Condition Variables
Condition variables allow one or more threads to wait until a specific condition is met. They are a concurrency primitive provided by the Jule standard library via sync::Cond
. A condition variable must be created using Cond.New
and associated with a Locker
during creation. This Locker
is often a primitive like,sync::Mutex
. Once a condition variable is used, it should not be copied again, as this could lead to inconsistencies and unexpected outcomes.
The Signal
method is used to send a signal to a single waiting thread, while the Broadcast
method is used to signal all waiting threads. To wait for a signal, the Wait
method is used.
Additionally, sys::Cond
provides the Lock
and Unlock
methods for the associated Locker
. For consistency, it is recommended to use these methods to manage the locking mechanism, even if the mechanism is stored in a separate variable. Furthermore, unless absolutely necessary—which is rare—it is advised not to store the locking mechanism associated with the condition variable separately.
For example:
use "std/sync"
use "std/time"
fn main() {
mut wg := sync::WaitGroup.New()
cond := sync::Cond.New(new(sync::Mutex))
wg.Add(2)
co fn() {
cond.Lock()
println("Thread 1 waits...")
cond.Wait()
println("Thread 1 notified!")
cond.Unlock()
wg.Done()
}()
co fn() {
time::Sleep(2 * time::Second)
cond.Lock()
println("Thread 2 notifies thread 1!")
cond.Signal()
cond.Unlock()
wg.Done()
}()
wg.Wait()
}
In the example code above, a WaitGroup
and a condition variable are used to wait and signal for threads. As recommended, the locking mechanism to be used with the condition variable (in this case, a sync::Mutex
) is directly associated and used through the condition variable. The thread 1 waits for a signal with the Wait
call, while thread 2 sends this signal with the Signal
call. As a result, thread 1 is awakened and continues execution.
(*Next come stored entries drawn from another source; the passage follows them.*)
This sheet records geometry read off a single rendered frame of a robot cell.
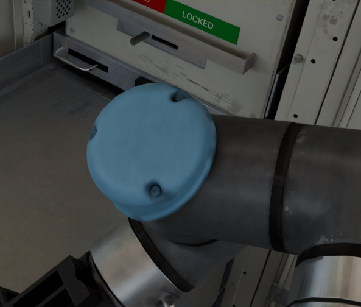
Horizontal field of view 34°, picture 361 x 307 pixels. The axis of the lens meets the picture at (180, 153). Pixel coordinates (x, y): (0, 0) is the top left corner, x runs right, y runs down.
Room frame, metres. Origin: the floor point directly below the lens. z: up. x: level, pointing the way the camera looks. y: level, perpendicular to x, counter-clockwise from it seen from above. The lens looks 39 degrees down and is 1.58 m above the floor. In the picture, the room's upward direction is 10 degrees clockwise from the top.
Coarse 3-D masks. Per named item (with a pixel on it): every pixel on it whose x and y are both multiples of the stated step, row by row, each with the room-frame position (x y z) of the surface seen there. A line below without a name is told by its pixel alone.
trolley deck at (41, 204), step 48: (48, 96) 1.00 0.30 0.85; (96, 96) 1.04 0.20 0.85; (0, 144) 0.83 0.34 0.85; (48, 144) 0.85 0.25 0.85; (0, 192) 0.70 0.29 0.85; (48, 192) 0.73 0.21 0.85; (96, 192) 0.75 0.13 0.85; (0, 240) 0.60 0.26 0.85; (48, 240) 0.62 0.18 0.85; (96, 240) 0.64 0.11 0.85
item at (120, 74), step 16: (64, 32) 1.14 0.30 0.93; (80, 48) 1.10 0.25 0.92; (80, 64) 1.10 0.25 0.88; (112, 64) 1.07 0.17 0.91; (128, 64) 1.06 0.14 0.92; (112, 80) 1.06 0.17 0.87; (128, 80) 1.05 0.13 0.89; (160, 80) 1.02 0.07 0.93; (192, 96) 0.98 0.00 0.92; (224, 112) 0.95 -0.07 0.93
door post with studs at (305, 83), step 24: (312, 0) 0.87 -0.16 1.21; (336, 0) 0.85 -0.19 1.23; (312, 24) 0.87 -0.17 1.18; (336, 24) 0.85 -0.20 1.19; (312, 48) 0.86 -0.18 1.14; (336, 48) 0.84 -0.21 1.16; (312, 72) 0.85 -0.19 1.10; (288, 96) 0.87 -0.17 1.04; (312, 96) 0.84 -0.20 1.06; (288, 120) 0.86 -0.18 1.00; (312, 120) 0.84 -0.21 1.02; (240, 288) 0.85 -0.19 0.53
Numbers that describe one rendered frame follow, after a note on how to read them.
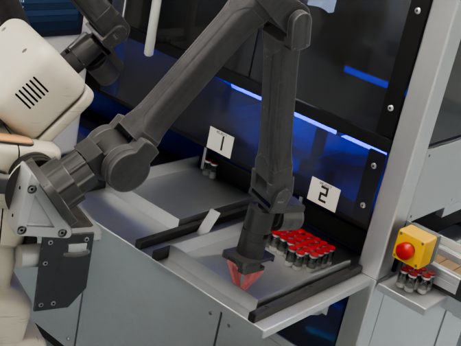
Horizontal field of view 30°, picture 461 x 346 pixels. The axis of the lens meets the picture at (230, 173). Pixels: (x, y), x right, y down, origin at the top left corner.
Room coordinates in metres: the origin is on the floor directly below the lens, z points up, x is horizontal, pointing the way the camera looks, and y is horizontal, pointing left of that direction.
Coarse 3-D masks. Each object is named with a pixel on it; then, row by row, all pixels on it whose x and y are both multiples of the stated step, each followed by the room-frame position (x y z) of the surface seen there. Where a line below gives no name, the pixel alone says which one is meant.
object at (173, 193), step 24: (168, 168) 2.15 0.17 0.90; (192, 168) 2.23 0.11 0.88; (120, 192) 1.95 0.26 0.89; (144, 192) 2.01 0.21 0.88; (168, 192) 2.04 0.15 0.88; (192, 192) 2.07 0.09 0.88; (216, 192) 2.10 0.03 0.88; (240, 192) 2.13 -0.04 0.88; (168, 216) 1.85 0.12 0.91; (192, 216) 1.86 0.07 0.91
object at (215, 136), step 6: (210, 132) 2.13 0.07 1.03; (216, 132) 2.12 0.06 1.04; (222, 132) 2.11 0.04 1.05; (210, 138) 2.13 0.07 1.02; (216, 138) 2.12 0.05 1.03; (228, 138) 2.10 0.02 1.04; (234, 138) 2.09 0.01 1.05; (210, 144) 2.13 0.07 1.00; (216, 144) 2.12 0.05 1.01; (228, 144) 2.09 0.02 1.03; (216, 150) 2.11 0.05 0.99; (222, 150) 2.10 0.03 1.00; (228, 150) 2.09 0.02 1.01; (228, 156) 2.09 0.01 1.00
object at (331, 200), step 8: (312, 176) 1.93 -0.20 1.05; (312, 184) 1.93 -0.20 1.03; (320, 184) 1.91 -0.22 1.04; (328, 184) 1.90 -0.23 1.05; (312, 192) 1.92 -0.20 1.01; (328, 192) 1.90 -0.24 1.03; (336, 192) 1.89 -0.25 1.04; (312, 200) 1.92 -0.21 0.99; (328, 200) 1.90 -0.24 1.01; (336, 200) 1.88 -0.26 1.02; (328, 208) 1.89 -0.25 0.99
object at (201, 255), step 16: (240, 224) 1.88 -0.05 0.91; (192, 240) 1.74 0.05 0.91; (208, 240) 1.79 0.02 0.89; (224, 240) 1.83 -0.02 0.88; (176, 256) 1.68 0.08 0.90; (192, 256) 1.72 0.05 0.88; (208, 256) 1.74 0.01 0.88; (192, 272) 1.65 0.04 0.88; (208, 272) 1.62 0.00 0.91; (224, 272) 1.68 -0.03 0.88; (272, 272) 1.73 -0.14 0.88; (288, 272) 1.74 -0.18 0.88; (304, 272) 1.76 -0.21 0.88; (320, 272) 1.71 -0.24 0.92; (336, 272) 1.76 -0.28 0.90; (224, 288) 1.59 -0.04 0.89; (240, 288) 1.56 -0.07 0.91; (256, 288) 1.64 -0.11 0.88; (272, 288) 1.65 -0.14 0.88; (288, 288) 1.62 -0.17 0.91; (240, 304) 1.56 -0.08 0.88; (256, 304) 1.54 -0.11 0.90
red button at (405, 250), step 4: (400, 244) 1.74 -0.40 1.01; (404, 244) 1.73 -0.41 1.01; (408, 244) 1.73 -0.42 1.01; (396, 248) 1.74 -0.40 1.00; (400, 248) 1.73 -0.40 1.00; (404, 248) 1.73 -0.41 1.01; (408, 248) 1.73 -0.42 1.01; (412, 248) 1.73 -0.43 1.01; (396, 252) 1.74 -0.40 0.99; (400, 252) 1.73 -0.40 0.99; (404, 252) 1.72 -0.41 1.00; (408, 252) 1.72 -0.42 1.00; (412, 252) 1.73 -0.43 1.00; (400, 256) 1.73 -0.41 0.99; (404, 256) 1.72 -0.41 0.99; (408, 256) 1.72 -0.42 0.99; (412, 256) 1.73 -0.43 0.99; (404, 260) 1.73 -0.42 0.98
When waiting for a condition, the Wait
method should called within a loop which checks the condition. This ensures that unexpected wakeups or notifications are handled correctly (see: Spurious Wakeups). A Wait
call, considers the associated Locker
is locked. Releases the locking mechanism and waits until it is notified by a signal. After being notified, it tries to reacquire the lock.
For example:
use "std/sync"
use "std/time"
static cond = sync::Cond.New(new(sync::Mutex))
static mut ready = false
fn waitForCondition(mut wg: &sync::WaitGroup) {
cond.Lock()
for !ready {
println("Waiting for the condition...")
cond.Wait()
}
println("Condition met!")
cond.Unlock()
wg.Done()
}
fn signalCondition() {
time::Sleep(time::Second * 3)
cond.Lock()
ready = true
cond.Signal()
cond.Unlock()
}
fn main() {
mut wg := sync::WaitGroup.New()
wg.Add(1)
co waitForCondition(wg)
signalCondition()
wg.Wait()
}
In the above code example, the waitForCondition
function works with a thread and waits for the ready
variable to become true
. As mentioned, the waiting is done within a loop. The signalCondition
function, on the other hand, waits for 3 seconds before setting the required condition and waking up the thread.